WHAT YOU HAVE TO DO
For each line of the data below, copy it if it holds the word "blue".

-- DATASET follows --

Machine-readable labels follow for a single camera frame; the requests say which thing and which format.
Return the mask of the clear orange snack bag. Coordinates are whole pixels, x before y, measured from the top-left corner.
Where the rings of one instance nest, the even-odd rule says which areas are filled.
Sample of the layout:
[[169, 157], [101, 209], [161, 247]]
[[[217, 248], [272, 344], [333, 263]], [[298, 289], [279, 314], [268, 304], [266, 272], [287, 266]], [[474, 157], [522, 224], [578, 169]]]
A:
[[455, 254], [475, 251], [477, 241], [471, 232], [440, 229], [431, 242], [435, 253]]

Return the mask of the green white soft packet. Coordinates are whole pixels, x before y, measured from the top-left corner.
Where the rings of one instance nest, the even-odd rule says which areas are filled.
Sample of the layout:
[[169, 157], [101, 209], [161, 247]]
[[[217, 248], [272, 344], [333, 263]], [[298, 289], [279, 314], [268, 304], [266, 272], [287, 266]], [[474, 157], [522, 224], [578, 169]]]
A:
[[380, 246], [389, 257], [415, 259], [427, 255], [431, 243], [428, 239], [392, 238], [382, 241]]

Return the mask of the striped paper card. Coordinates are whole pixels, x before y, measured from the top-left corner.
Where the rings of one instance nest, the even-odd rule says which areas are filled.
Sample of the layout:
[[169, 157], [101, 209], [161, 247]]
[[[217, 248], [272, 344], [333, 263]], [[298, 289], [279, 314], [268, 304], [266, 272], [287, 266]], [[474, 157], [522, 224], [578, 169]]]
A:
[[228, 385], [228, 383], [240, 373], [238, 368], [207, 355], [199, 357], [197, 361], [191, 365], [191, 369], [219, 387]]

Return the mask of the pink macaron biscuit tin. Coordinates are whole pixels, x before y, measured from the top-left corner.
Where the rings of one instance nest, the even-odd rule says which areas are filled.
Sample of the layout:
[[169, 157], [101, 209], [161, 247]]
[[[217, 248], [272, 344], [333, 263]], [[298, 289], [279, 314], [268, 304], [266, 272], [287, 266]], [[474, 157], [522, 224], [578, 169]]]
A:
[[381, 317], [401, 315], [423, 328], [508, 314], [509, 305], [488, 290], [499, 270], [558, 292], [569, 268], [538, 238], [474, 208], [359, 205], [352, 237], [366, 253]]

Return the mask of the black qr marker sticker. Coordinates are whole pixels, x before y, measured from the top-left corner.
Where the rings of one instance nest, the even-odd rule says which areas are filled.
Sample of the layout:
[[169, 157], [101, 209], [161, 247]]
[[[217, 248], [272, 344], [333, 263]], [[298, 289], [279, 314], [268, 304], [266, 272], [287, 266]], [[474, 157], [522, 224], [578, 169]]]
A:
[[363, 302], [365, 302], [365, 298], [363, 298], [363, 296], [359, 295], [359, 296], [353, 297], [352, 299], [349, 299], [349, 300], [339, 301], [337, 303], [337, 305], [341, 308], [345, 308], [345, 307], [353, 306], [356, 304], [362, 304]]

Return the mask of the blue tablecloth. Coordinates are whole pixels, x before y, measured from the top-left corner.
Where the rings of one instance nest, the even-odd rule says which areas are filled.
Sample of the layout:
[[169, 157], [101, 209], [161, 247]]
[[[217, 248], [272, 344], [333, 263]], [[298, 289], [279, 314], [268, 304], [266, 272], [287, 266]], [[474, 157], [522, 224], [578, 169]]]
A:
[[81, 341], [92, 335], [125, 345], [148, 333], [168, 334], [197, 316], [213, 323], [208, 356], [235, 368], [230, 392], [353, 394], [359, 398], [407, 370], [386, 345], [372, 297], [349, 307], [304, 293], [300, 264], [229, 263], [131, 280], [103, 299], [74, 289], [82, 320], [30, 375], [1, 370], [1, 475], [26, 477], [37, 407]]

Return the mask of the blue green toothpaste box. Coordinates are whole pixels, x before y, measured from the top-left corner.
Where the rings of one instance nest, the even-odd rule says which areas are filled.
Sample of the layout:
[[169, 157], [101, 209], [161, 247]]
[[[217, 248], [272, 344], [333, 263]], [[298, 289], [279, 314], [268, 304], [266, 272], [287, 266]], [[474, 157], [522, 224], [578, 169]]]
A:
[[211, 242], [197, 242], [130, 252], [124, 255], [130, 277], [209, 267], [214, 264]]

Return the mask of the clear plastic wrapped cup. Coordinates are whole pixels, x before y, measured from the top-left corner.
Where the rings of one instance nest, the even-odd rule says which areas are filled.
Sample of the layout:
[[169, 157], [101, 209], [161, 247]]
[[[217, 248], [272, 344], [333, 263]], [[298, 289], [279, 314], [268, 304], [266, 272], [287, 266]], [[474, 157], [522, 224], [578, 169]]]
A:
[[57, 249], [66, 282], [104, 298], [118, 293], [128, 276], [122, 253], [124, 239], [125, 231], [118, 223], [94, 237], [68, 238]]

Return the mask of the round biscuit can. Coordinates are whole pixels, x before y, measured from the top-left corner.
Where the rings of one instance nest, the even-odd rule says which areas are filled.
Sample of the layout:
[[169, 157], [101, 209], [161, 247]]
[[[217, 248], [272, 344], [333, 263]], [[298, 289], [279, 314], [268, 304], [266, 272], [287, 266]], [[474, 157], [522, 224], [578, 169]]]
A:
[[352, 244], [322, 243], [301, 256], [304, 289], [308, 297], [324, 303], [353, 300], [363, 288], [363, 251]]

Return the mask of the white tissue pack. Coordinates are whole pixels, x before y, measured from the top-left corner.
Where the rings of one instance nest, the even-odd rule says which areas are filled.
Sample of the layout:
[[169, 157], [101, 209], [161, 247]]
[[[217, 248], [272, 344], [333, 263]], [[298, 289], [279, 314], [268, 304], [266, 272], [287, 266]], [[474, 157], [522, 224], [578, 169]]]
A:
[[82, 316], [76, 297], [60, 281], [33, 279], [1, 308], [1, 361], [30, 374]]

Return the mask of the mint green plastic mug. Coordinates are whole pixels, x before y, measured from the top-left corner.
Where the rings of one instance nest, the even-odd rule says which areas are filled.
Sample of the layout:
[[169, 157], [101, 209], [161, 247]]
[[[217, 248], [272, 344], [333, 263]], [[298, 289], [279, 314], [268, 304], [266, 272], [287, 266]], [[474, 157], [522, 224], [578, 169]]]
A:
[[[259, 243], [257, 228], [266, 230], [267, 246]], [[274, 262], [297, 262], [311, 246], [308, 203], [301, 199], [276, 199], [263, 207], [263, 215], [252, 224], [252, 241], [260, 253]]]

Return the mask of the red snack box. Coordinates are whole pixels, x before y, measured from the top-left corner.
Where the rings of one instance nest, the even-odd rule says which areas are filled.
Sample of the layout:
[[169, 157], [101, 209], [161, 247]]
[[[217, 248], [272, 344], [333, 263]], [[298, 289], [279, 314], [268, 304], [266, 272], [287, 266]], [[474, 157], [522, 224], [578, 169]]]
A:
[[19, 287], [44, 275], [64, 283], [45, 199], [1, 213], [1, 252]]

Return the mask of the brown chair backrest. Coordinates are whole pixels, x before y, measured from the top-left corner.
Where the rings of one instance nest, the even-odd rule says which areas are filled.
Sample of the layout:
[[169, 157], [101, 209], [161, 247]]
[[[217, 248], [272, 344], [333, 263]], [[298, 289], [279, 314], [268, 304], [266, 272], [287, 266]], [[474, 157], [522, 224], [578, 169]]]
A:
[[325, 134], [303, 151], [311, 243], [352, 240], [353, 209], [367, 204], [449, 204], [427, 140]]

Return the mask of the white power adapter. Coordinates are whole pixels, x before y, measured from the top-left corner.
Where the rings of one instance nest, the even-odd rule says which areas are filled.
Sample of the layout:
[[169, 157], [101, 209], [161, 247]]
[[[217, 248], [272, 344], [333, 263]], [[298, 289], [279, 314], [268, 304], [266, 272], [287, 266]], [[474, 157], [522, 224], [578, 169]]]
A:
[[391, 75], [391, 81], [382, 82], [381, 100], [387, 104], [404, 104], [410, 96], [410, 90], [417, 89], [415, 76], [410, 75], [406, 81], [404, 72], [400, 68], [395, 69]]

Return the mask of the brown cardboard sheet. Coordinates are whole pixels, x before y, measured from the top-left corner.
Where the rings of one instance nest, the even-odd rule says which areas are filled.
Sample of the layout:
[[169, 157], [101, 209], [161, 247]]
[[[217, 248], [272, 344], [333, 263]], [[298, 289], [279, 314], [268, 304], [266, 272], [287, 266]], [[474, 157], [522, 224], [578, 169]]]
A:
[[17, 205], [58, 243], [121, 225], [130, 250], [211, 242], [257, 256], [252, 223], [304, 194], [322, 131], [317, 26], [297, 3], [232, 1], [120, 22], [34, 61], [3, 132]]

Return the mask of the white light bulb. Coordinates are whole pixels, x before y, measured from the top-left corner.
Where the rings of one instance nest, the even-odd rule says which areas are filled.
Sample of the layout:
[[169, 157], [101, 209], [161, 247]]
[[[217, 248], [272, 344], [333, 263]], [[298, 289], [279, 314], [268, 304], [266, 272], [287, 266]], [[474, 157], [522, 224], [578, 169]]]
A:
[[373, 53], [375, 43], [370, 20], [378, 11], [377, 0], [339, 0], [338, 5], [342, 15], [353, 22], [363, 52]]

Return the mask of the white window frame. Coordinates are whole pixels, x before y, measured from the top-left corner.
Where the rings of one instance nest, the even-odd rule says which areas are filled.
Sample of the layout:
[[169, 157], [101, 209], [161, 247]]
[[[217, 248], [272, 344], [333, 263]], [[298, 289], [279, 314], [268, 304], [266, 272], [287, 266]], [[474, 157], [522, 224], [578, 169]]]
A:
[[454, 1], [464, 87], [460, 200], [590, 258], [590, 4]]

-- DATASET concluded --

ANSWER AREA
Return the mask of the blue tablecloth. Coordinates are whole pixels, x before y, measured from the top-left corner.
Return the mask of the blue green toothpaste box. Coordinates are whole pixels, x before y, measured from the top-left corner.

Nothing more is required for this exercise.